A few months ago, I was subjected to a most uneducated verbal attack by a distinguished professor of the State University of New York. The irony hardly stops there.
First of all, Prof Makau Mutua lately picks Daniel arap Moi’s coin. Lest anyone forget, this ‘reformer’ spent decades labouring to portray the former President as a sub-human monster out to destroy the country and everyone in it.
The glee of the professor’s tweet as he announced that he was relocating his ‘talent’ to a media organisation principally owned by Moi did not reflect any hesitation, or discomfort with the incongruity. Prof Makau is not one to be hindered by inconsistency or integrity. After the last election, which his ‘crystal ball’ had assured him would go the Opposition’s way, he declared to the world that his freedom of conscience forbade him to recognise the new government.
Last week, however, he was offering unsolicited advice to the government, recommending that I be eliminated on the same grounds that Mr Miguna Miguna was chucked by Raila Odinga. Why was he giving this advice? His principal ground was that if I don’t go soon, I will start opening closets in government that had best stay firmly shut.
As I recall it, Miguna Miguna ran afoul of Raila Odinga when he expressed discomfort with the way ODM leadership had lost the reformist momentum and adopted the excesses of kleptocratic despots
Miguna was anxious about the political risks this entailed and cautioned everyone to keep their eye on the ball. We all know the unedifying denouement of this tragedy: in the end, Odinga was calling Miguna a lunatic, and the latter returned the compliment, calling Odinga a thieving tyrant. It was very much a Miguna versus Odinga confrontation.
By invoking the Miguna-Raila saga, Prof Makau suggests that I am pitted against the Jubilee Alliance and, in particular, the Presidency. What are his grounds? He cites an article I authored a few months ago in which I stated that under the Jubilee administration, the well-known networks of obstructive and corrupt civil servants would be laid to waste.

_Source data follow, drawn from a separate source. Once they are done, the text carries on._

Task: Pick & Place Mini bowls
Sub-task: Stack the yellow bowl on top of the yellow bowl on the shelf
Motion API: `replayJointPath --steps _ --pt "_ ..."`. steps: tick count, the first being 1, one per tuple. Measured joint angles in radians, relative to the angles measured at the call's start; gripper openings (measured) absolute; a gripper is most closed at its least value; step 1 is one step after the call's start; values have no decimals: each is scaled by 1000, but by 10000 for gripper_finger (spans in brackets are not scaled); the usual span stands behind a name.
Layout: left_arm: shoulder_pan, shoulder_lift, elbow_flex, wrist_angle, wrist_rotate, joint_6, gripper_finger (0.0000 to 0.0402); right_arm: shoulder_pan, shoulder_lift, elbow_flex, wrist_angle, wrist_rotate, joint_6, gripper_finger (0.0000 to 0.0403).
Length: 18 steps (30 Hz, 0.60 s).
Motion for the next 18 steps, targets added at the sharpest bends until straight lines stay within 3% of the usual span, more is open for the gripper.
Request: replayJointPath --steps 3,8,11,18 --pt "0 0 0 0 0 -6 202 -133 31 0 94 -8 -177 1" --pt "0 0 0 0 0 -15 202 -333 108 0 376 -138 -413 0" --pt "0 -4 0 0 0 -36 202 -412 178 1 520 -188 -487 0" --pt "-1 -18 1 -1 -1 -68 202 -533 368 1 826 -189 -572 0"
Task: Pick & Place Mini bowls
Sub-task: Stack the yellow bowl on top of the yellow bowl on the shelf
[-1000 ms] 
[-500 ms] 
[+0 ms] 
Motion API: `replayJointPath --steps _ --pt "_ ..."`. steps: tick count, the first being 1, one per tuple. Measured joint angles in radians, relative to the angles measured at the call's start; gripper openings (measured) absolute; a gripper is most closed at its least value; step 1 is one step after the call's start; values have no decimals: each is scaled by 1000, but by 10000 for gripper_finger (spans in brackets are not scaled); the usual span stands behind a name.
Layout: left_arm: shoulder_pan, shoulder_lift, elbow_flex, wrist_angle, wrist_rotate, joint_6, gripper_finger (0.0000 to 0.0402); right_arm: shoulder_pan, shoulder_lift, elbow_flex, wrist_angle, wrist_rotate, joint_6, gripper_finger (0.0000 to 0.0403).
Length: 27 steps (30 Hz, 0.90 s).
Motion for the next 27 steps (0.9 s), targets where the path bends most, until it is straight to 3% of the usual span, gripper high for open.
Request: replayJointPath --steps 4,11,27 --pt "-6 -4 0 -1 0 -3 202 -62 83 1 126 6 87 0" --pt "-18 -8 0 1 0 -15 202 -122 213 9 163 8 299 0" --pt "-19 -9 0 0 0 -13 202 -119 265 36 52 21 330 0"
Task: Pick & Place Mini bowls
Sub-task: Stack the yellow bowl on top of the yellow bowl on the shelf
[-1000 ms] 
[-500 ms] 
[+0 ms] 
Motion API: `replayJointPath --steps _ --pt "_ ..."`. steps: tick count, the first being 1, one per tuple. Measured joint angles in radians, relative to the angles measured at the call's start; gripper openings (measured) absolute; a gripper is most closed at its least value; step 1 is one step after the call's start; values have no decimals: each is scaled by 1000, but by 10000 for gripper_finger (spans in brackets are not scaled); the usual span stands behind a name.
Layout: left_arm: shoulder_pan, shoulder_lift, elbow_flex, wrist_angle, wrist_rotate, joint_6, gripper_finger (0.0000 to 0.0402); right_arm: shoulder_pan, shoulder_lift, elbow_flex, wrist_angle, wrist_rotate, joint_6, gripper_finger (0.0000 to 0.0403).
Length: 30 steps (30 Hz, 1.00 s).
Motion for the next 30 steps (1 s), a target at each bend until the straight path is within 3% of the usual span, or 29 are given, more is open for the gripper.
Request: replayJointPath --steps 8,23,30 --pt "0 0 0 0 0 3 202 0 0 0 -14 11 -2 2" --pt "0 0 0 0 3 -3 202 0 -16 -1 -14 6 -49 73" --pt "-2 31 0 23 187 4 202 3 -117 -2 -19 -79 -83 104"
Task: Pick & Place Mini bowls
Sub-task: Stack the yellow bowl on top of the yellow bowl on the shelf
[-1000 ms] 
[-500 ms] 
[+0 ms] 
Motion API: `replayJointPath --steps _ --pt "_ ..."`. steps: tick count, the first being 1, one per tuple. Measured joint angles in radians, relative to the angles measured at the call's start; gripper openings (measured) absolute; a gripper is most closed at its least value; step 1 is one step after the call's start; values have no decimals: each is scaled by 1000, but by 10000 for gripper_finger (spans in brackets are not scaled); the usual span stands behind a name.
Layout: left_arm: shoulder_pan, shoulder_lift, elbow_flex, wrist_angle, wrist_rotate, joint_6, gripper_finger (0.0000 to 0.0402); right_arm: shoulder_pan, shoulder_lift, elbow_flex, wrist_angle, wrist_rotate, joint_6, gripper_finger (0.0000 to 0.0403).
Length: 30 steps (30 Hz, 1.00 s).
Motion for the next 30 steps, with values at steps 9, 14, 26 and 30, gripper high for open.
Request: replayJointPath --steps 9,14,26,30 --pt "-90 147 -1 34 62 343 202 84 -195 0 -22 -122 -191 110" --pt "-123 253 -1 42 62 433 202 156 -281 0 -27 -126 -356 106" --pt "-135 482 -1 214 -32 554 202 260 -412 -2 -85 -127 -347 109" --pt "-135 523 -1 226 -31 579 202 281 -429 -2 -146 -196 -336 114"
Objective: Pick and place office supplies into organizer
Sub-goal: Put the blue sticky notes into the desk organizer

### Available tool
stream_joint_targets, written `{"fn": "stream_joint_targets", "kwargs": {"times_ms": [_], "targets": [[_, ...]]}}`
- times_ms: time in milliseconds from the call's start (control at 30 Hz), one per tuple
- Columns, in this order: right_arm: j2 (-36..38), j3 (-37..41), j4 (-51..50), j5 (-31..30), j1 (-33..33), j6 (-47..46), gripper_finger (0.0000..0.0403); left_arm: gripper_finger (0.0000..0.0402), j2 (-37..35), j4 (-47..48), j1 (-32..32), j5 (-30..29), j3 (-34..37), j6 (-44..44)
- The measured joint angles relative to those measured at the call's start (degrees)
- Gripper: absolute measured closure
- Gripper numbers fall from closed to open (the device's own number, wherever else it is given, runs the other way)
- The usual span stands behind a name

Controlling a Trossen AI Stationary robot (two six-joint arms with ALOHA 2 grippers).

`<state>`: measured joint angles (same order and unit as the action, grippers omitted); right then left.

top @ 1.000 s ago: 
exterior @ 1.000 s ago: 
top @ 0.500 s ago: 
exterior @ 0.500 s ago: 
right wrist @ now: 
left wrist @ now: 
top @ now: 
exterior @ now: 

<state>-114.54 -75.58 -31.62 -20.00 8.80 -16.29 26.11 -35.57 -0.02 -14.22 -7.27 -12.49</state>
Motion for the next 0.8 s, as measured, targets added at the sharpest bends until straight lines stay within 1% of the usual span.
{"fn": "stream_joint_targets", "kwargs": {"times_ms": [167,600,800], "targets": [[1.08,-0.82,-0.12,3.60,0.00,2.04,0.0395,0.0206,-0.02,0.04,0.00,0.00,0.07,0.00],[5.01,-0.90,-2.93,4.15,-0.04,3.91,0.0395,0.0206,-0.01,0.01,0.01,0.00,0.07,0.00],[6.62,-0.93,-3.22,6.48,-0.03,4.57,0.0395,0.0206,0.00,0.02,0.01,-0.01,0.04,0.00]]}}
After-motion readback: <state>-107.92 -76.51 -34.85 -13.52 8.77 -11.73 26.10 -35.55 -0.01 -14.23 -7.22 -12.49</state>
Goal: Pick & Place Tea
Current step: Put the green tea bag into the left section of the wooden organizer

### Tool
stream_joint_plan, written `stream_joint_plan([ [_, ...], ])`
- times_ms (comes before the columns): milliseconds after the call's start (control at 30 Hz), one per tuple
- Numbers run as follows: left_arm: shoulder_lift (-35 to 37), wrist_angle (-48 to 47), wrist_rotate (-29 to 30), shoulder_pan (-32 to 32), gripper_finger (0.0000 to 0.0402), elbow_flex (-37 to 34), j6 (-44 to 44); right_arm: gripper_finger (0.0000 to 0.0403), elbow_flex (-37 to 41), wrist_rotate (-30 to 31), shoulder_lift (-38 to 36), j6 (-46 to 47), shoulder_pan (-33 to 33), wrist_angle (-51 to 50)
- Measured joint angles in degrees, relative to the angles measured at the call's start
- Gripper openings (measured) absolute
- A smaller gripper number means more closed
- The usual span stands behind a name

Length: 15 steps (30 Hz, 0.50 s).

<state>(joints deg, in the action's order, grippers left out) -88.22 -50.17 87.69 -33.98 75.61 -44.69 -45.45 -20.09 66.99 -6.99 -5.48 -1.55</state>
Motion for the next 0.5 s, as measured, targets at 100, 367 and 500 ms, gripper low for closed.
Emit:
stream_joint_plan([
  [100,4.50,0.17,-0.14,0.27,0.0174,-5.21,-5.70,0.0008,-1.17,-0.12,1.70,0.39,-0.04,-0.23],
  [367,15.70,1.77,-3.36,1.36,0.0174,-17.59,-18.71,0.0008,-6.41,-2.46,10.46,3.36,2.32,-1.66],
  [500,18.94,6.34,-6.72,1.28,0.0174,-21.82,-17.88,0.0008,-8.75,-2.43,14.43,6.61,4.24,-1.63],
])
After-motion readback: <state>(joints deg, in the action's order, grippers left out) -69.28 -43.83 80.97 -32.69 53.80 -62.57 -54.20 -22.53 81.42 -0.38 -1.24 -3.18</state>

I was not stating anything new. In fact, I was reiterating a strong message that had been and continues to be made from the highest level. May I add that as I write, the wheels have begun to turn.
I was in no wise undermining or contradicting the government or the Presidency. The distinction in the two cases is so vast, and comparison with Miguna’s travails so inept as to herald severe cognitive shortfalls.
Now, when my article was published, two shocking things happened. First, a multitude of civil servants contacted me through all manner of media to thank me and express their support. A disturbingly large number of them also cautioned me to be careful since the networks I was antagonising had no qualms at exacting the ultimate revenge.
If I am not mistaken, this is the same network Prof Mutua loved to describe in the past as ‘deep State’, yet now finds himself able and ready to defend with vociferous menaces. He claims that when it comes to discourse on governance and corruption, one needs clearance to participate.
Preferably, Prof Mutua suggests that one needs the consent of this malignant network to canvass the Jubilee Alliance’s pledge of a clean government. As earlier shown, Prof Mutua is big on fundamental rights and constitutional freedoms. But he has no qualms announcing that I enjoy none.